Evenas someone who is involved in politics and follows public money very closely, I was surprised to learn that the spouses of ministers travelling abroad actually get subsistence payments in addition to those paid their ministerial spouse. I also knew nothing about Eurofound, the €21m European Foundation for the Improvement of Living and Working Conditions, which is a European quango based here in Ireland with staff costs consuming almost half of its budget.

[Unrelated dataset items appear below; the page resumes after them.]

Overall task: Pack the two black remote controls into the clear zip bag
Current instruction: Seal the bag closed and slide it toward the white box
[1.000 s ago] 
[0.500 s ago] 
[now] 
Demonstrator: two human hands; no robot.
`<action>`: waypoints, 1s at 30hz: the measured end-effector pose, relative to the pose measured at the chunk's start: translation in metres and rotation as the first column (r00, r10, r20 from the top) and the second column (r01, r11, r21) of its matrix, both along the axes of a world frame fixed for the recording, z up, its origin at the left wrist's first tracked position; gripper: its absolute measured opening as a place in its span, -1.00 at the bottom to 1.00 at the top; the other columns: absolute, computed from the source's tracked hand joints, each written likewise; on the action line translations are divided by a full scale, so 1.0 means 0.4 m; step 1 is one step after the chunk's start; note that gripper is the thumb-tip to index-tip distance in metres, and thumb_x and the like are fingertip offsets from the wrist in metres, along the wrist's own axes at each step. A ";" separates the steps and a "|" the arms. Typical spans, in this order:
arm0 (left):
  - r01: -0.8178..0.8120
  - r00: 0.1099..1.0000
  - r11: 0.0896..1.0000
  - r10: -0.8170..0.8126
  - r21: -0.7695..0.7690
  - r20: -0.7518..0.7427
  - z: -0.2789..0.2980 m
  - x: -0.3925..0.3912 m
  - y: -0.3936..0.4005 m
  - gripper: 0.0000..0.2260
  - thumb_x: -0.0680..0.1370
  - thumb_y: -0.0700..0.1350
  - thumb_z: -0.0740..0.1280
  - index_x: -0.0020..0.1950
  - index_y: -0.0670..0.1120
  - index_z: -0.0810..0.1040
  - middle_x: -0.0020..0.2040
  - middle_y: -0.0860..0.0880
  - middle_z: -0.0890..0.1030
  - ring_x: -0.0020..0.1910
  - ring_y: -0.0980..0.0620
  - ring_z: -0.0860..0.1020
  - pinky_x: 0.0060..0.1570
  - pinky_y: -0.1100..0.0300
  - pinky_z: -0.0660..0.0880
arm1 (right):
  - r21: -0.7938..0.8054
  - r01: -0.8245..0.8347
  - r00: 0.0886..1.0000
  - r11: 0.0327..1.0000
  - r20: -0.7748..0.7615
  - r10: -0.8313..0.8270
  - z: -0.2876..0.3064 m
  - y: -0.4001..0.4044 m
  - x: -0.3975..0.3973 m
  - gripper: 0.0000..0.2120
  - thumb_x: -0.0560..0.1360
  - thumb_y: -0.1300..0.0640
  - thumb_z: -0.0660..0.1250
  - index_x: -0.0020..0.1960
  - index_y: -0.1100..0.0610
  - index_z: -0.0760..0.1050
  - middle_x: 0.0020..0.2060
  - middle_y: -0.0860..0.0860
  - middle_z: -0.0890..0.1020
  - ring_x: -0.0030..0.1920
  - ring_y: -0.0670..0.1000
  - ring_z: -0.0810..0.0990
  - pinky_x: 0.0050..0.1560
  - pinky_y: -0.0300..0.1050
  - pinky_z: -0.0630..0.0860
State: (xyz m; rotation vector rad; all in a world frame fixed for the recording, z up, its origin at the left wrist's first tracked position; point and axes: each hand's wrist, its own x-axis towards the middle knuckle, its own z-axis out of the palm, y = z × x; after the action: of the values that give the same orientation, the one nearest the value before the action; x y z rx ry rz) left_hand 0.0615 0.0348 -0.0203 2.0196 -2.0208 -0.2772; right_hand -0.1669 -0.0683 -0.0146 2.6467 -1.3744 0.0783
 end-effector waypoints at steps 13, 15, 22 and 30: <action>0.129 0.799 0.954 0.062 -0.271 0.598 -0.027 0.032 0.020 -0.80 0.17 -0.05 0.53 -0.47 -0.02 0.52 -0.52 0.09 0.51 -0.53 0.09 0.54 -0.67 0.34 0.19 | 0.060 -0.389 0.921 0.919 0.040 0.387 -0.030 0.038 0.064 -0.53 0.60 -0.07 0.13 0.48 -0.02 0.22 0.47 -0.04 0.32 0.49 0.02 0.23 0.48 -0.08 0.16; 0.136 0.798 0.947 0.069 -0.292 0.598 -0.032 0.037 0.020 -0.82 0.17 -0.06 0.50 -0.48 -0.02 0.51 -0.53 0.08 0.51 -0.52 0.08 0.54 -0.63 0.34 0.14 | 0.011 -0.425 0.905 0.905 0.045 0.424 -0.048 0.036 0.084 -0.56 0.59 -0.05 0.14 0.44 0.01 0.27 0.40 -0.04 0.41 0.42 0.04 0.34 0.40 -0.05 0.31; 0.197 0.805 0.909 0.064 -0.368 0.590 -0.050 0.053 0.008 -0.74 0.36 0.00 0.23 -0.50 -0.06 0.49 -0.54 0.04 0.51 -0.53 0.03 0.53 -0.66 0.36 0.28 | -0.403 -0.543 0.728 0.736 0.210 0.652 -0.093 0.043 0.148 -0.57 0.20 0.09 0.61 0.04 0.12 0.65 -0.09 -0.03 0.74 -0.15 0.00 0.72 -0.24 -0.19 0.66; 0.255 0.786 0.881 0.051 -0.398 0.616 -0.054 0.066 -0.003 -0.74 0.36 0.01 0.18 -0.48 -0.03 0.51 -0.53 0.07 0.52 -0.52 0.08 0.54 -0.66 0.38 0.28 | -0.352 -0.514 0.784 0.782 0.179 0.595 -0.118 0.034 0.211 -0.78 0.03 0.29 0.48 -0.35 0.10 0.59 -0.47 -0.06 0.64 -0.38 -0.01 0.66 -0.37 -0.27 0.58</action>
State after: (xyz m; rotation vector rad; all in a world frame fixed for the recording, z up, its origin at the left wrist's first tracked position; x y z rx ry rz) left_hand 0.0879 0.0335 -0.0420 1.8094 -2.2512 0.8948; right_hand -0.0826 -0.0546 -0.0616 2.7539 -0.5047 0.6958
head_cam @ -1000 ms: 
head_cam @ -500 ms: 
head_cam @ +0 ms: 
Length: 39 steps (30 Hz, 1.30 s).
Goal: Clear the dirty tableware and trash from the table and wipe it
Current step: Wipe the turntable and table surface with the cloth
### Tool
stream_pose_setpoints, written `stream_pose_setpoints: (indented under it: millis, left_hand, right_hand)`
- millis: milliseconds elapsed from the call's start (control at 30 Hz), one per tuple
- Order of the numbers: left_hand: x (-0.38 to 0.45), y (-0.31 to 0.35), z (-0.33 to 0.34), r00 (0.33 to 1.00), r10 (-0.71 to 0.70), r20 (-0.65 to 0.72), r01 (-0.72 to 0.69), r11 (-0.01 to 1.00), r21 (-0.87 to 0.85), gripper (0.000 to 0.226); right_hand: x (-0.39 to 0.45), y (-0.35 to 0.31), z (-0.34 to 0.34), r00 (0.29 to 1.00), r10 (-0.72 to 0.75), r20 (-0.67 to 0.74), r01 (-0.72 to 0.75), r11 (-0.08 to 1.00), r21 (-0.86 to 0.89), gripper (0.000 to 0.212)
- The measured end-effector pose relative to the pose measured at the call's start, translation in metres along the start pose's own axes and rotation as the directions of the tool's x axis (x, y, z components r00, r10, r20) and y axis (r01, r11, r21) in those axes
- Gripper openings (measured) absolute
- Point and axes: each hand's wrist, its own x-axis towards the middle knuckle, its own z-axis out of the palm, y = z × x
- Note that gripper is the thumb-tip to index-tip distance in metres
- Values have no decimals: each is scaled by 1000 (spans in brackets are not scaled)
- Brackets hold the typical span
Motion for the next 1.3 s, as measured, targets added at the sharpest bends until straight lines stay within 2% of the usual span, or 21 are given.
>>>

On the downside, most of the information is not new and you are reminded of stories you have already read or heard about much more often than you come across something new. The outraged and cynical tone is in tune with the zeitgeist but it does lack balance and perspective. The HSE, FAS and semi-states are not all bad and some things have changed for the better -- for example, the appointment of a new FAS board stripped of the vested interests and a more transparent system of appointing people to state boards that has been tested for the Broadcasting Authority and TG4. There is little acknowledgement of the many public bodies that have been subjected to freedom of information requests for years but have proven relatively scandal-free despite numerous probes, such as the IDA. Remarkably, the Dail and Seanad get off relatively easily, which makes a change, with the focus put on ministerial travel rather than the expenses of ordinary Oireachtas members. Perhaps the fact that one of the authors is a senator explains this. However, the Oireachtas already gets more than its fair share of negative attention for a body that accounts for only 0.2 per cent of public spending so the fact that it is not up there in lights as the worst offender is refreshing.
By the time you have finished the book, you are only sorry FAS does not run anger management courses. Ross and Webb have done the state some service in writing Wasters. It is essential reading for anyone interested in politics, current affairs or public administration. It will poison the ears of the vested interests that have suckled at the taxpayers' teat for far too long and that, in itself, will make a difference.